| Task prompt |
Say how many lines in the data below contain the word "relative", and give no other text.

| Input material |
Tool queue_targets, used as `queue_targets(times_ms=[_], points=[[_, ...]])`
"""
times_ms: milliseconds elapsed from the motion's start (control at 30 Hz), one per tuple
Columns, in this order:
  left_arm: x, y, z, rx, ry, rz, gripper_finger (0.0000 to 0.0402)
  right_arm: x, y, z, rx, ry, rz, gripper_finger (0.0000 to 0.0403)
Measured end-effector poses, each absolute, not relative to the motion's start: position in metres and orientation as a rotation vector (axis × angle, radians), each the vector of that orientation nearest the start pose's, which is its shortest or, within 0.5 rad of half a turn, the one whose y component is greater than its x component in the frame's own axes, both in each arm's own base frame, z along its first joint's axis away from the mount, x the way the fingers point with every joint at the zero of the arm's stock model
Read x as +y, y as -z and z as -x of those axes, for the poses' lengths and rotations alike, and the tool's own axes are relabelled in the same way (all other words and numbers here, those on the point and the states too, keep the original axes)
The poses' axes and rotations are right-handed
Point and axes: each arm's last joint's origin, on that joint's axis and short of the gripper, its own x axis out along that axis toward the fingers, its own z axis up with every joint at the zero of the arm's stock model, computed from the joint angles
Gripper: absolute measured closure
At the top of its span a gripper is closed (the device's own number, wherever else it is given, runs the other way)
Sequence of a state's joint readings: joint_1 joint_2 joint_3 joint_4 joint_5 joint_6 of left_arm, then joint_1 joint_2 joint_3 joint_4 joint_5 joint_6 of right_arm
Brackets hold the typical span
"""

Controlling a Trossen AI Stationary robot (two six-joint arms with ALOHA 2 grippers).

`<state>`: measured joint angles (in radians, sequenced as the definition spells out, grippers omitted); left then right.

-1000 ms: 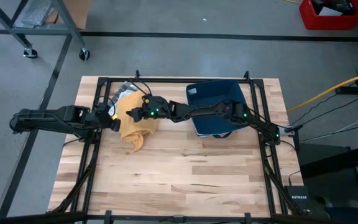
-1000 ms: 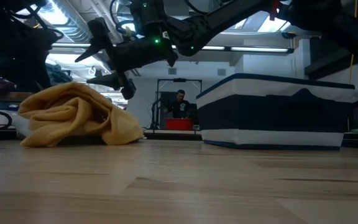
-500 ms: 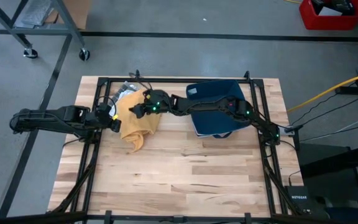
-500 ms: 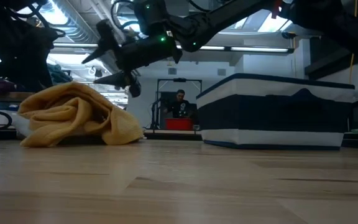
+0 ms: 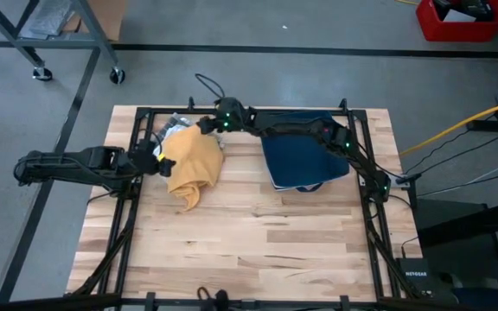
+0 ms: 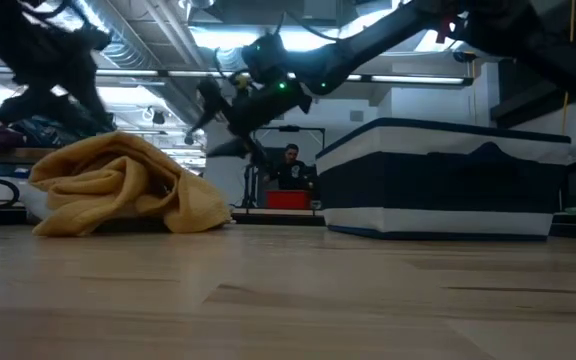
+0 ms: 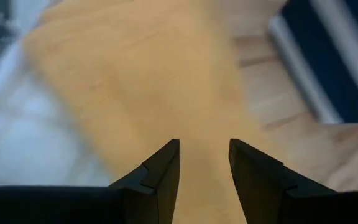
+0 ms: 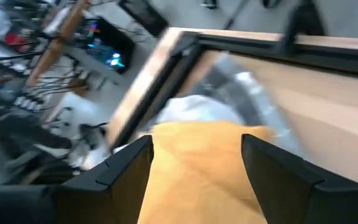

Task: Fold towel
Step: Put the stacked folded towels into the blue laundry organizer

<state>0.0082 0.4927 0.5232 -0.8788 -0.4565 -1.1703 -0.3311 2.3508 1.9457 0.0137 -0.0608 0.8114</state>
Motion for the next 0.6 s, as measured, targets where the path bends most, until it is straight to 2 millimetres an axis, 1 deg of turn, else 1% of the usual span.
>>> queue_targets(times_ms=[133,233,400,600], points=[[0.014,-0.234,-0.102,0.367,-0.798,0.880,0.0271,-0.191,-0.205,-0.505,0.315,0.500,-0.883,0.0150],[0.016,-0.233,-0.111,0.333,-0.829,0.819,0.0271,-0.196,-0.197,-0.501,0.369,0.559,-0.884,0.0150],[0.020,-0.217,-0.126,0.410,-0.912,0.763,0.0271,-0.195,-0.177,-0.502,0.437,0.568,-0.889,0.0150],[0.027,-0.199,-0.142,0.548,-1.010,0.690,0.0271,-0.195,-0.176,-0.503,0.440,0.560,-0.878,0.0150]])
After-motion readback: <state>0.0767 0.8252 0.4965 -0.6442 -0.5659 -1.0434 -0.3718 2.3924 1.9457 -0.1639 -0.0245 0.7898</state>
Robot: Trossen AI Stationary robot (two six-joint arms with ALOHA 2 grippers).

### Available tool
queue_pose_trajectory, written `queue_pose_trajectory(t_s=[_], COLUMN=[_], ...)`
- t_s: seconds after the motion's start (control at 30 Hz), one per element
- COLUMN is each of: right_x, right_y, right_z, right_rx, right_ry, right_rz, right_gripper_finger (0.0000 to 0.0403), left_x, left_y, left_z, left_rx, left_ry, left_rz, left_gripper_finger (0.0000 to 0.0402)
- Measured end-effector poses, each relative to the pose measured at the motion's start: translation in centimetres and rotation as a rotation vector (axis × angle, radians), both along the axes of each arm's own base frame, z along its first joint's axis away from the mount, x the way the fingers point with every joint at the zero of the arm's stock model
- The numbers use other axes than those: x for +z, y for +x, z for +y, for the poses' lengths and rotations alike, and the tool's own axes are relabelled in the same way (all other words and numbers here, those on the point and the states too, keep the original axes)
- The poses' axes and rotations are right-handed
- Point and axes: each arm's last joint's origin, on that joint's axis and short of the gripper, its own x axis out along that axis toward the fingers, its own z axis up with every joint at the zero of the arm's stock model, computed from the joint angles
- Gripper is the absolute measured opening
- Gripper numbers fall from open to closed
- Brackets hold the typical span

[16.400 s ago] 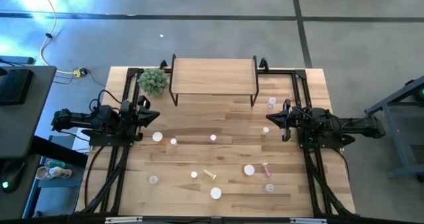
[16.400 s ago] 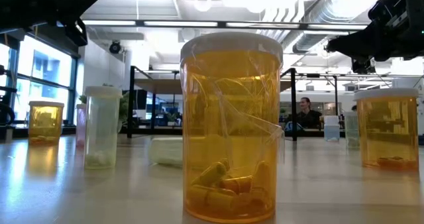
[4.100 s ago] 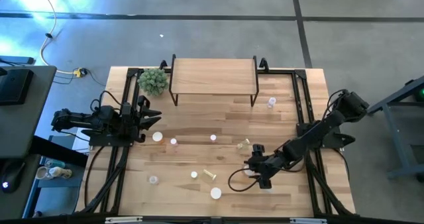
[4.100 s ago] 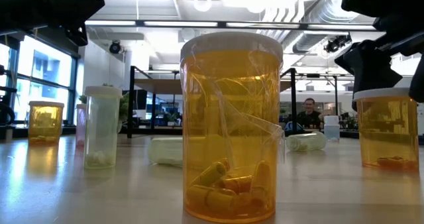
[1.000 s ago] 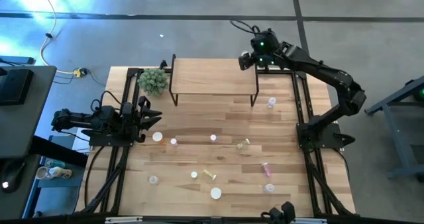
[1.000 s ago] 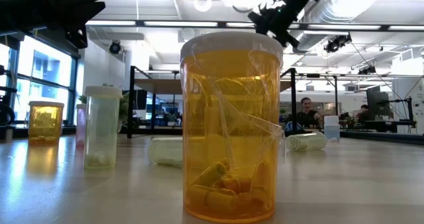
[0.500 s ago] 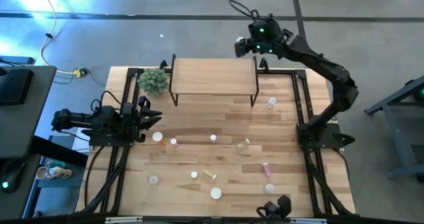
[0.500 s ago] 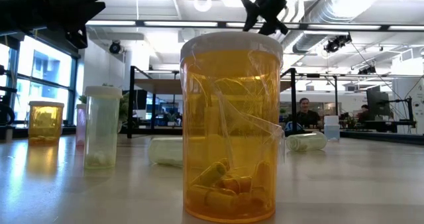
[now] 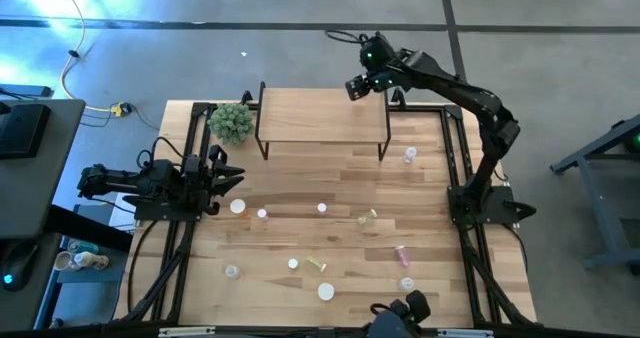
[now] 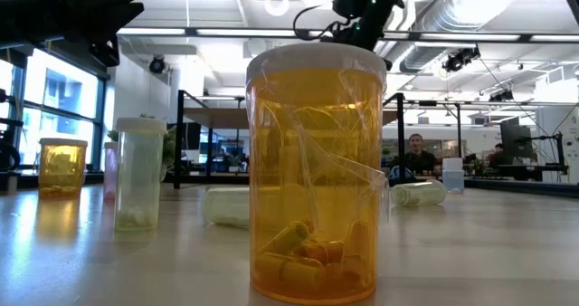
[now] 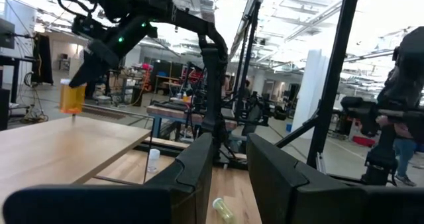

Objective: Pick and place medicine bottles onto shelf by color
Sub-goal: Put the middle orange pill bottle on the shelf

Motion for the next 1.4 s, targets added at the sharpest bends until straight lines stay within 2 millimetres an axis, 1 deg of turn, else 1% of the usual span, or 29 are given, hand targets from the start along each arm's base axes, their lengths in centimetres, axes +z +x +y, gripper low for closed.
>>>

| Exercise answer |
2